— The task —
Copy each line below without leaving any out.

— Records from a data collection —
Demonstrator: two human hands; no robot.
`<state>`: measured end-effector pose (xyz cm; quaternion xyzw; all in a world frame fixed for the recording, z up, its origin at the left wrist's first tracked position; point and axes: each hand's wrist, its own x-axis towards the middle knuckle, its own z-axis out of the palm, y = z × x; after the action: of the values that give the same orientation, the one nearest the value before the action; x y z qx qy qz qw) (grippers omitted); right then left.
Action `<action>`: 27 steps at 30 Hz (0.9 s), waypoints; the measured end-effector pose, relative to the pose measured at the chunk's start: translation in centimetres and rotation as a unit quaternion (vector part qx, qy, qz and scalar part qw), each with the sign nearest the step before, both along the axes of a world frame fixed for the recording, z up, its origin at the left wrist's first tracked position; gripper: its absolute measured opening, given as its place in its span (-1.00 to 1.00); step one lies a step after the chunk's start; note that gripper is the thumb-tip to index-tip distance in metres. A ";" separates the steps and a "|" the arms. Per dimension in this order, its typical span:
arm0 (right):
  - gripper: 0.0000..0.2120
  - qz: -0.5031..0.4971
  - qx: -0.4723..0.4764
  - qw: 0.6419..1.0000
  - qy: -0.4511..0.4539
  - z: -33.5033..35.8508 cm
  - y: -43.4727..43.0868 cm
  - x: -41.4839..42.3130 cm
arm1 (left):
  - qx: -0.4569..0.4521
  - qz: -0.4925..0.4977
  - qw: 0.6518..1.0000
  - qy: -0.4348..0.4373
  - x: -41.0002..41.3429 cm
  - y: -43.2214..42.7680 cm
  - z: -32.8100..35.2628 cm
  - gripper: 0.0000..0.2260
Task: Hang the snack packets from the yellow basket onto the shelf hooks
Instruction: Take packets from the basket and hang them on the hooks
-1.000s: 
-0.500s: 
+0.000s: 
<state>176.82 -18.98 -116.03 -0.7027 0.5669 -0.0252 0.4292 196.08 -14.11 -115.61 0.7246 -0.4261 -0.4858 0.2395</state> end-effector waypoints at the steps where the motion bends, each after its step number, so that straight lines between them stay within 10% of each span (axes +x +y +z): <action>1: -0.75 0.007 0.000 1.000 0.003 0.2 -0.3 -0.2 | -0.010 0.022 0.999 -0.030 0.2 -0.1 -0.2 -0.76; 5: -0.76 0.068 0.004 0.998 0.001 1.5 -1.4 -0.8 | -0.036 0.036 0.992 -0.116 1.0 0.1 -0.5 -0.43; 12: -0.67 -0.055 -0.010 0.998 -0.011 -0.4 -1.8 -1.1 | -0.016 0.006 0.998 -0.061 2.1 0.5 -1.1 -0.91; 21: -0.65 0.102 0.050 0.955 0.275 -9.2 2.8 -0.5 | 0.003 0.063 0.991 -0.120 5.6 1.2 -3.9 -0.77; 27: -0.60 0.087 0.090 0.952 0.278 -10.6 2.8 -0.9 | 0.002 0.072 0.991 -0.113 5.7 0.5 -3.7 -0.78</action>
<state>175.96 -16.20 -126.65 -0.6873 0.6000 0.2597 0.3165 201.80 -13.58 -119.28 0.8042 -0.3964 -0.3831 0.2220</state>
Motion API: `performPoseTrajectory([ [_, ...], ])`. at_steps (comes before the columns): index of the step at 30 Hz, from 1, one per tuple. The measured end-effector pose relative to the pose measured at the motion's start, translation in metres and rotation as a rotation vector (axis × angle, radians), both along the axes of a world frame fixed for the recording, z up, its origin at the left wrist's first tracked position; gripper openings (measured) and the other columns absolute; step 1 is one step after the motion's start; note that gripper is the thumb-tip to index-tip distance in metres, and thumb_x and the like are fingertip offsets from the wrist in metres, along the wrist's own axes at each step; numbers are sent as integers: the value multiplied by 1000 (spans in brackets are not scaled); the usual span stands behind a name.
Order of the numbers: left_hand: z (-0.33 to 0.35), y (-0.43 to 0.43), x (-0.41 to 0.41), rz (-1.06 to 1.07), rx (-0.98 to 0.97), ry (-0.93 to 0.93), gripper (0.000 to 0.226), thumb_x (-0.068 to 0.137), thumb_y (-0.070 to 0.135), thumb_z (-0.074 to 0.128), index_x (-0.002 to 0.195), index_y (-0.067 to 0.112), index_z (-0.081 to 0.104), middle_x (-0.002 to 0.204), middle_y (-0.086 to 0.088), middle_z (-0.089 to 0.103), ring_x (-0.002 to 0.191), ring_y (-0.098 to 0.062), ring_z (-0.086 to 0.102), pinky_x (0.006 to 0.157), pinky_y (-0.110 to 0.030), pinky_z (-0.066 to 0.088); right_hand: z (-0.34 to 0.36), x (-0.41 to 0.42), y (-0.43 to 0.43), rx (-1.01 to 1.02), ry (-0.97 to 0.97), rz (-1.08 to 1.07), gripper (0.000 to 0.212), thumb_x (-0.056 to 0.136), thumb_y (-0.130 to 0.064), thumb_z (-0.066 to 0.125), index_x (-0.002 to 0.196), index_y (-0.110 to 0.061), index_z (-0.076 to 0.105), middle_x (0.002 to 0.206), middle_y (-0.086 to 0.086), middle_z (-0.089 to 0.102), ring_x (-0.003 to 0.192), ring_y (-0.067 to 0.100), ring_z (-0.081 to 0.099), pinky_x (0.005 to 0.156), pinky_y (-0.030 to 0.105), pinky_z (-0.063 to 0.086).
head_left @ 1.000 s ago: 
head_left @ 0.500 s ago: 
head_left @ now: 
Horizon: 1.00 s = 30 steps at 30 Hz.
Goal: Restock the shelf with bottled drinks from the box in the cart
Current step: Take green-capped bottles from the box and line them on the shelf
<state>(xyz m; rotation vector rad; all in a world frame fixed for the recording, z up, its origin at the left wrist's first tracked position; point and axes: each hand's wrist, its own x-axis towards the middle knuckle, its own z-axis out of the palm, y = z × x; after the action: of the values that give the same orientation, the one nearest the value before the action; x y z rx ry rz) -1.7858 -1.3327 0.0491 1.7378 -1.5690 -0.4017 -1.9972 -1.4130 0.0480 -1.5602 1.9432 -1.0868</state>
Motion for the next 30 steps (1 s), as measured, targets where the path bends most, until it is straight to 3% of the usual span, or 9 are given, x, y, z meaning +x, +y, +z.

— Exercise response —
Demonstrator: two human hands; no robot.
`<state>`: measured end-effector pose (xyz cm; quaternion xyzw; all in a world frame fixed for the recording, z up, its origin at the left wrist's first tracked position; point and axes: each hand's wrist, its own x-axis towards the middle knuckle, its own z-axis out of the palm, y = z × x; after the action: of the values that give the same orientation, the one nearest the value before the action; x y z qx qy qz qw) (grippers omitted); right then left.
Action `<action>`: 27 steps at 30 Hz (0.9 s), waypoints; the measured end-effector pose, relative to the pose measured at the chunk's start: translation in centimetres and rotation as a unit quaternion (vector part qx, qy, qz and scalar part qw), each with the sign nearest the step before, both along the axes of a world frame fixed for the recording, z up, its origin at the left wrist's first tracked position; gripper: its absolute measured opening, given as its place in its span (-1.00 to 1.00); step one lies a step after the chunk's start; note that gripper is the thumb-tip to index-tip distance in metres. A ";" separates the steps and a "|" the arms. Per dimension in this order, its typical span:
arm0 (right):
  - gripper: 0.0000..0.2120
  - qz: -0.5031..0.4971
  - qx: -0.4723..0.4764
  - qw: 0.6419..1.0000
  - qy: -0.4511..0.4539
  - z: -33.5033..35.8508 cm
  - y: -43.4727..43.0868 cm
  - x: -41.4839..42.3130 cm
arm1 (left):
  - qx: -0.4569..0.4521
  - qz: -0.4925..0.4977
  - qw: 0.6518..1.0000
  - qy: -0.4348..0.4373
  - x: -41.0002..41.3429 cm
  - y: -43.2214..42.7680 cm
  - z: -32.8100..35.2628 cm
  - gripper: 0.0000..0.2260
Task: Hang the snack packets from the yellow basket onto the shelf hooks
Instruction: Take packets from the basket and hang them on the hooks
-1.000s: 
-0.500s: 
+0.000s: 
<state>176.82 -18.98 -116.03 -0.7027 0.5669 -0.0252 0.4292 196.08 -14.11 -115.61 0.7246 -0.4261 -0.4858 0.2395</state> end-effector waypoints at the steps where the motion bends, each after its step number, so that straight lines between them stay within 10% of each span (axes +x +y +z): <action>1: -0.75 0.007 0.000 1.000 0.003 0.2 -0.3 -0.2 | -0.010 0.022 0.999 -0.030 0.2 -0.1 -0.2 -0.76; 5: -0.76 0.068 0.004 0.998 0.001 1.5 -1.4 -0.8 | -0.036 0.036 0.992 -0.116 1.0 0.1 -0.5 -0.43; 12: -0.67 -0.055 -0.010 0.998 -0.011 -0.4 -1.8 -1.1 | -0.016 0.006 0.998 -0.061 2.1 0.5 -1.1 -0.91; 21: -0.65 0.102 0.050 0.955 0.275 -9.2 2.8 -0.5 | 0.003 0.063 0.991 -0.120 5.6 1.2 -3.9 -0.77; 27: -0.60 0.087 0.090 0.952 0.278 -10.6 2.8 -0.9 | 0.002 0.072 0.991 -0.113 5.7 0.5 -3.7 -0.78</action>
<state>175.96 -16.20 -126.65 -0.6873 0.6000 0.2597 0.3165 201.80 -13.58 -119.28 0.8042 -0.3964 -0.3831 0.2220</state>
Motion API: `performPoseTrajectory([ [_, ...], ])`. at_steps (comes before the columns): index of the step at 30 Hz, from 1, one per tuple. The measured end-effector pose relative to the pose measured at the motion's start, translation in metres and rotation as a rotation vector (axis × angle, radians), both along the axes of a world frame fixed for the recording, z up, its origin at the left wrist's first tracked position; gripper openings (measured) and the other columns absolute; step 1 is one step after the motion's start; note that gripper is the thumb-tip to index-tip distance in metres, and thumb_x and the like are fingertip offsets from the wrist in metres, along the wrist's own axes at each step; numbers are sent as integers: the value multiplied by 1000 (spans in brackets are not scaled); the usual span stands behind a name.
Order of the numbers: left_hand: z (-0.33 to 0.35), y (-0.43 to 0.43), x (-0.41 to 0.41), rz (-1.06 to 1.07), rx (-0.98 to 0.97), ry (-0.93 to 0.93), gripper (0.000 to 0.226), thumb_x (-0.068 to 0.137), thumb_y (-0.070 to 0.135), thumb_z (-0.074 to 0.128), index_x (-0.002 to 0.195), index_y (-0.067 to 0.112), index_z (-0.081 to 0.104), middle_x (-0.002 to 0.204), middle_y (-0.086 to 0.088), middle_z (-0.089 to 0.103), ring_x (-0.002 to 0.191), ring_y (-0.098 to 0.062), ring_z (-0.086 to 0.102), pinky_x (0.006 to 0.157), pinky_y (-0.110 to 0.030), pinky_z (-0.066 to 0.088); right_hand: z (-0.34 to 0.36), x (-0.41 to 0.42), y (-0.43 to 0.43), rx (-1.01 to 1.02), ry (-0.97 to 0.97), rz (-1.08 to 1.07), gripper (0.000 to 0.212), thumb_x (-0.056 to 0.136), thumb_y (-0.130 to 0.064), thumb_z (-0.066 to 0.125), index_x (-0.002 to 0.196), index_y (-0.110 to 0.061), index_z (-0.076 to 0.105), middle_x (0.002 to 0.206), middle_y (-0.086 to 0.086), middle_z (-0.089 to 0.102), ring_x (-0.003 to 0.192), ring_y (-0.067 to 0.100), ring_z (-0.081 to 0.099), pinky_x (0.005 to 0.156), pinky_y (-0.030 to 0.105), pinky_z (-0.063 to 0.086).
head_left @ 1.000 s ago: 
head_left @ 0.500 s ago: 
head_left @ now: 
Horizon: 1.00 s = 30 steps at 30 Hz.
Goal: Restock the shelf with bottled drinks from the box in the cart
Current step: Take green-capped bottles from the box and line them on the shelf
<state>(xyz m; rotation vector rad; all in a world frame fixed for the recording, z up, its origin at the left wrist's first tracked position; point and axes: each hand's wrist, its own x-axis towards the middle knuckle, its own z-axis out of the palm, y = z × x; after the action: of the values that give the same orientation, the one nearest the value before the action; x y z rx ry rz) -1.7858 -1.3327 0.0491 1.7378 -1.5690 -0.4017 -1.9972 -1.4130 0.0480 -1.5602 1.9432 -1.0868</state>
Motion for the next 30 steps (1 s), as measured, targets where the path bends most, until it is straight to 3% of the usual span, or 9 are given, x, y, z meaning +x, +y, +z.

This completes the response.